Hows interesting Kate, pretty grim lady, but I’m sure she had a kind nature
I’m sure you are right, Geoffrey 🙂
Great story. What a wonderful way to haunt our ancestors forever.
I know! Call Mme Tussaud’s right away!
More adventures for the Shrewsdays! Hope you enjoy several shivering timbers and spine chilling moments while touring about.
Thanks, Nancy 🙂
Fascinating! Jeremy Bentham did her one better, though, didn’t he?
Kevin, you are so right there. Have you seen the virtual auto-icon project at UCL? http://www.ucl.ac.uk/Bentham-Project/who/autoicon/Virtual_Auto_Icon
Is that there Sarah Hare?
No, but her hair is there!
After she had pricked her finger,
Not for long on earth did linger,
And it is quite hys- tirri- cal
How she’s not waxing lyrical.
Well done! 😀
Thanks – too good not to have some fun with!
Col, magnificent 😀
I find this a fascinating way to preserve a likeness at a time when paintings didn’t always capture the essence of a person and photography didn’t yet exist. Almost makes me wish I could’ve known her, as she must’ve been quite a pill.
I hope you and the family have a lovely time in East Anglia, Kate. And that you can take Macaulay, who must be put out with you for leaving him last week. 🙂
Macaulay has thoroughly enjoyed his time away. He went everywhere with us because as you will know very well, Norfolk is a dog’s county. There are very few places a dog cannot go, including into the boat to go seal watching!

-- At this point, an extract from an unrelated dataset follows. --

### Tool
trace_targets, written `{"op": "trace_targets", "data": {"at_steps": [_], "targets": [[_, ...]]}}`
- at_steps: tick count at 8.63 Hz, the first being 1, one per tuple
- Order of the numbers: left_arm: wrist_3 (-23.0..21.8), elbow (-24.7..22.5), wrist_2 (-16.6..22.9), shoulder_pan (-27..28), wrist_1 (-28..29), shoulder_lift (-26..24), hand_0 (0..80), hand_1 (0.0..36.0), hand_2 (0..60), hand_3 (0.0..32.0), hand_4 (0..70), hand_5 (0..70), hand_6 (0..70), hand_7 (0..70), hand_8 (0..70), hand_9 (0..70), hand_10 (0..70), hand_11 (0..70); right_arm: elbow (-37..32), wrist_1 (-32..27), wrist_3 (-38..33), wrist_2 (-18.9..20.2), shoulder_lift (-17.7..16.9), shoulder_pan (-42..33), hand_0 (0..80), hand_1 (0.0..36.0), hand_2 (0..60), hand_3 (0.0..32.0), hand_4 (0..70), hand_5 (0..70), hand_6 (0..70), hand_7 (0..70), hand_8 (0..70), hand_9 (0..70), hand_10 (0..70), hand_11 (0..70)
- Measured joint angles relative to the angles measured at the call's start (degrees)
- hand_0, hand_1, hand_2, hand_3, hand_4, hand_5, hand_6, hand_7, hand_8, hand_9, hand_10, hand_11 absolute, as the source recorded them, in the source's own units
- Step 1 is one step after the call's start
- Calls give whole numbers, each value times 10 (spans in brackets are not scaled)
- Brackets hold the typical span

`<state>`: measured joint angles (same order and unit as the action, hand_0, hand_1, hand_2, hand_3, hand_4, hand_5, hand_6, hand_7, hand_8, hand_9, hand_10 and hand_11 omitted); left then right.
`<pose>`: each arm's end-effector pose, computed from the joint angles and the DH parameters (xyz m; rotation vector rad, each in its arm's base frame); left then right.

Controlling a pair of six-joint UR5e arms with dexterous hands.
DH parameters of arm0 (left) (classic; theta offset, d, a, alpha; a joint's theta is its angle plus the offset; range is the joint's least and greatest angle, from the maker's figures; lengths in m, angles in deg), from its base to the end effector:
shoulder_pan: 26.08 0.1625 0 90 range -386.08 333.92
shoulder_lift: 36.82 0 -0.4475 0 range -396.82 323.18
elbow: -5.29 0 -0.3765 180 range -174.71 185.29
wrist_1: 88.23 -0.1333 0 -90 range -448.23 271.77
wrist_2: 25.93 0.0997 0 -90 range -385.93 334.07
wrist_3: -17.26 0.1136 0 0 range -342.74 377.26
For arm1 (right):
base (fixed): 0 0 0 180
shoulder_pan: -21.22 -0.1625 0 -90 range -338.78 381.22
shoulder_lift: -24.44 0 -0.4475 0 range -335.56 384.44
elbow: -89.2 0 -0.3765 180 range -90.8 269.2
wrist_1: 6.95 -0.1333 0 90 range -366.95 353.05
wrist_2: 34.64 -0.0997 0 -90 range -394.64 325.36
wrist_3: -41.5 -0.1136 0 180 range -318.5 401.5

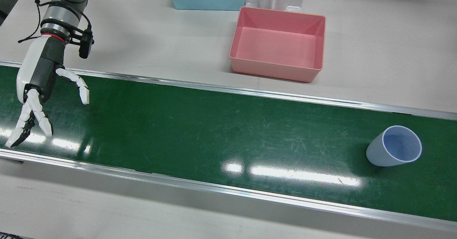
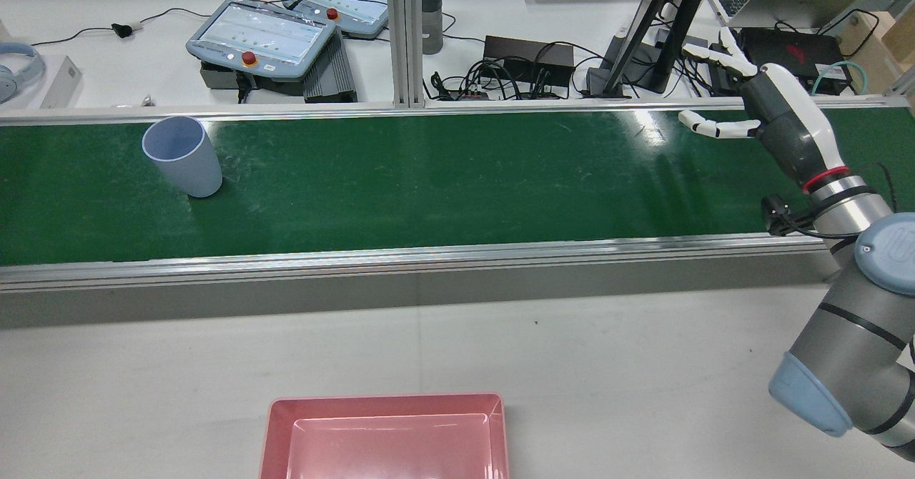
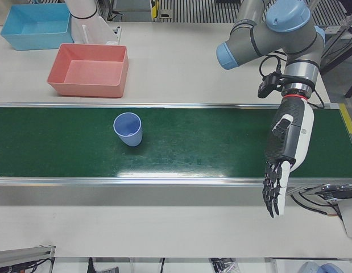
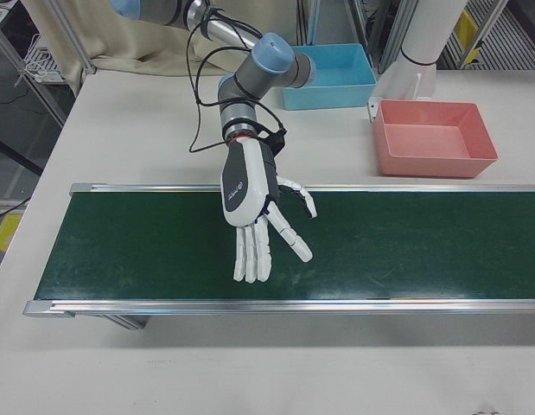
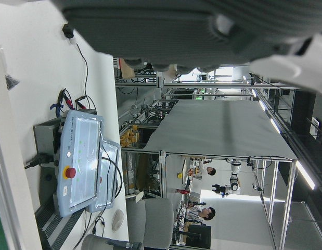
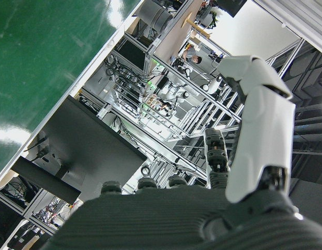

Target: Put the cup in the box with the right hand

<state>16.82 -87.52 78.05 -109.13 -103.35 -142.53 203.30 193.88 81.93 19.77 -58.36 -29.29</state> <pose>-0.0332 -0.6026 0.5667 -0.3779 2.0823 -1.9633 -0.1557 -0.5025 0.4921 0.5599 -2.0293 1.7165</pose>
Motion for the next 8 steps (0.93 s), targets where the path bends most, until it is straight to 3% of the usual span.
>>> {"op": "trace_targets", "data": {"at_steps": [8], "targets": [[0,0,0,0,0,0,0,0,0,0,0,0,0,0,0,0,0,0,-3,0,1,0,0,3,522,286,286,0,0,71,13,0,0,3,0,0]]}}
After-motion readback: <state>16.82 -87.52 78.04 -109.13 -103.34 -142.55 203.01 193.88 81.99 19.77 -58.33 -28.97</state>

What on earth possessed her…? If I was a fiction writer, Kate, you’d be one of my chief sources of spark!
Ha! Thanks, Amy 😀 Truth is undoubtably stranger than fiction.
When Nelson was killed and buried in St Paul’s, Westminster Abbey lost revenue from visitors who went to St Paul’s instead to see the tomb of the naval hero.
However, the abbey had a waxwork of him made as a counter attraction in 1806.
You can still see it in the abbey museum. http://www.westminster-abbey.org/our-history/people/horatio,-viscount-nelson
What a wonderful country you live in!
Life is never dull, Kathy…
Cool story Kate. It sounds like hygiene in 1744 had a long way to go if you could buy your rainbow simply from pricking your finger.
It does seem a little excessive, doesn’t it, Virginia? Dangeous time, history.
Positively creepy in my opinion 🙂
It SO is, Tandy.
This is just the wildest of stories! I can’t imagine how disturbing it would be to have a 3-D effigy of a loved one–in wax, no less! I’m caught between fascination and repulsion, to be honest. This was quite a story to dig up, Kate! Bring back some more stories from East Anglia! 🙂
I have a whole Gladstone bag full, Debra ;-D
Wow, would certainly prove to be a conversation-starter if things got a little dry at teatime. Enjoy your trip, I look forward to the stories you’ll bring back.
Thanks Cindy – it is an incredible place. Beyond my wildest expectations, really.
The odd things people die from.
Yes. It was strange, wasn’t it?
Scary. Especially as she looks uncannily like some of me own relations. 🙂
😀 Laughing out loud,here, IE. She does look very familiar, doesn’t she? A bit Hyacinth Bucket.
Once again, your provide a fascinating tidbit. I’d never heard of this before. Any idea of any of the really old Roman waxes survived – very fascinating. Thanks for sharing, and have an awesome week.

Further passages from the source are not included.